Postby Tom Moore » April 27th, 2024, 7:59 am

You are definitely watching a totally different video.

At the start of the routine she explains the premise loosely, later she mentions to him he has to pick a position "in the deck" but when it comes to the key moment all she does is ask him to name a number doesn't get him to say or do anything else in the routine; regardless of whether this is the method actually used there IS a duel reality being established because as you are proving what the wider audience perceive as happening is very different to what actually took place.

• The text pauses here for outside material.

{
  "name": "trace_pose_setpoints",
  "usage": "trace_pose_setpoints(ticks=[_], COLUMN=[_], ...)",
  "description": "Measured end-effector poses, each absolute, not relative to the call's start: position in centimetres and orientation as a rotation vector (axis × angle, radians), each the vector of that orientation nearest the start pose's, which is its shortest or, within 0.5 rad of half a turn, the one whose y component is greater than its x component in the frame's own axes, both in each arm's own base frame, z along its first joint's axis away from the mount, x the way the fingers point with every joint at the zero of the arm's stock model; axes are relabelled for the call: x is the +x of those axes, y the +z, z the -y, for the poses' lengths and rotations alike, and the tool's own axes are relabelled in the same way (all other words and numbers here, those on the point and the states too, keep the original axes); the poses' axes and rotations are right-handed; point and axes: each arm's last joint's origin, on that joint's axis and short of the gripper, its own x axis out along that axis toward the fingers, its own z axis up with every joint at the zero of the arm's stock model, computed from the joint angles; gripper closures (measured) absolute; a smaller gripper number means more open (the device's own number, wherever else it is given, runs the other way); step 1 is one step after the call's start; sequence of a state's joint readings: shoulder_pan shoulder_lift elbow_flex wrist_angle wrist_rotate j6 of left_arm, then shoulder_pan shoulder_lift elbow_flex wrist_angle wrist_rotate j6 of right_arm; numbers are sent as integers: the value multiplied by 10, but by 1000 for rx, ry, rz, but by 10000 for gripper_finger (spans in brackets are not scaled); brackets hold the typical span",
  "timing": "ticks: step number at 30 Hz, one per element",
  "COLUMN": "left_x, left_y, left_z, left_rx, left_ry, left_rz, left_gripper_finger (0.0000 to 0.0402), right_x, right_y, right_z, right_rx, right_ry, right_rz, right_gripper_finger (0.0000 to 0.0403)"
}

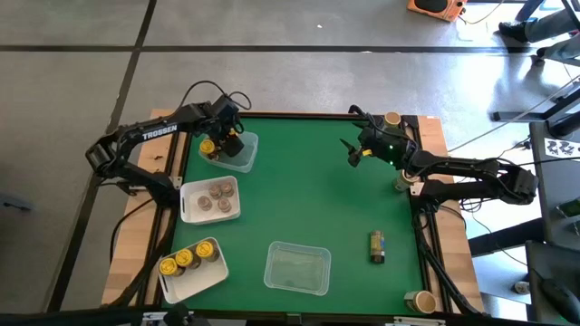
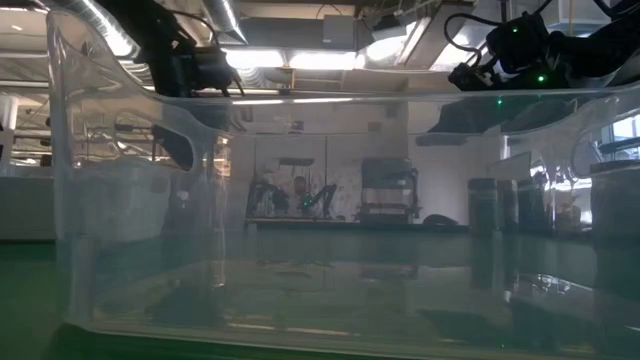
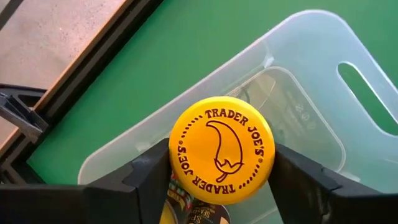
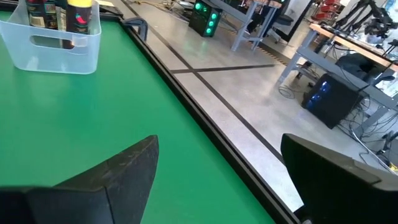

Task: Sort spices by type
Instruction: Put the yellow spice bottle from the top transparent bin into the bottom white bin

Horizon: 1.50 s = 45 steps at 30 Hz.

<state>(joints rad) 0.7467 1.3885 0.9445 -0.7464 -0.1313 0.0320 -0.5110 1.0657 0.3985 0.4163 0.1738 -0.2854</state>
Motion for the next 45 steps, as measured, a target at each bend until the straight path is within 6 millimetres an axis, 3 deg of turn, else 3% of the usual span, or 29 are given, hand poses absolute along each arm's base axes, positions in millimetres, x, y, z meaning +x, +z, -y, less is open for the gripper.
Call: trace_pose_setpoints(ticks=[10,18,33,45], left_x=[188,191,188,201], left_y=[226,254,286,288], left_z=[-173,-163,-132,-105], left_rx=[-328,-289,-230,-212], left_ry=[744,743,718,625], left_rz=[-1174,-1092,-939,-920], left_gripper_finger=[184,181,180,178], right_x=[185,185,185,185], right_y=[206,206,206,206], right_z=[109,109,109,109], right_rx=[-229,-229,-204,-203], right_ry=[-631,-631,-634,-634], right_rz=[-346,-347,-341,-339], right_gripper_finger=[65,65,65,65])
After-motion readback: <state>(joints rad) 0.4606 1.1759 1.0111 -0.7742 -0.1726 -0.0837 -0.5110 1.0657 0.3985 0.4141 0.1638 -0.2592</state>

You also clearly don't understand how TV (or stage) audio works - there could be music playing that everyone onstage hears but the audience doesn't hear (very common in music performances that the people on stage hear a click tempo and possibly just a piano playing the main melody whilst what the audience hears is a perfect mix of the singer and the full orchestra) or maybe the people on stage can hear a "phone call" of someone else participating in the trick or what they think is the sound of the director calling out camera cues. When onstage or on TV you can see dozens of technicians "in the wings" all of whom will be talking yet completely invisible and inaudible to the audience & TV camera's. Let me be very clear i am not suggesting any of these were the actual method but it is important to remember that this is an effect that was created specifically to be performed ON A STAGE, for a TV Camera so it is foolish to make assumptions based on the performance environment and methods that would work if a trick is being used table hopping in a restaurant.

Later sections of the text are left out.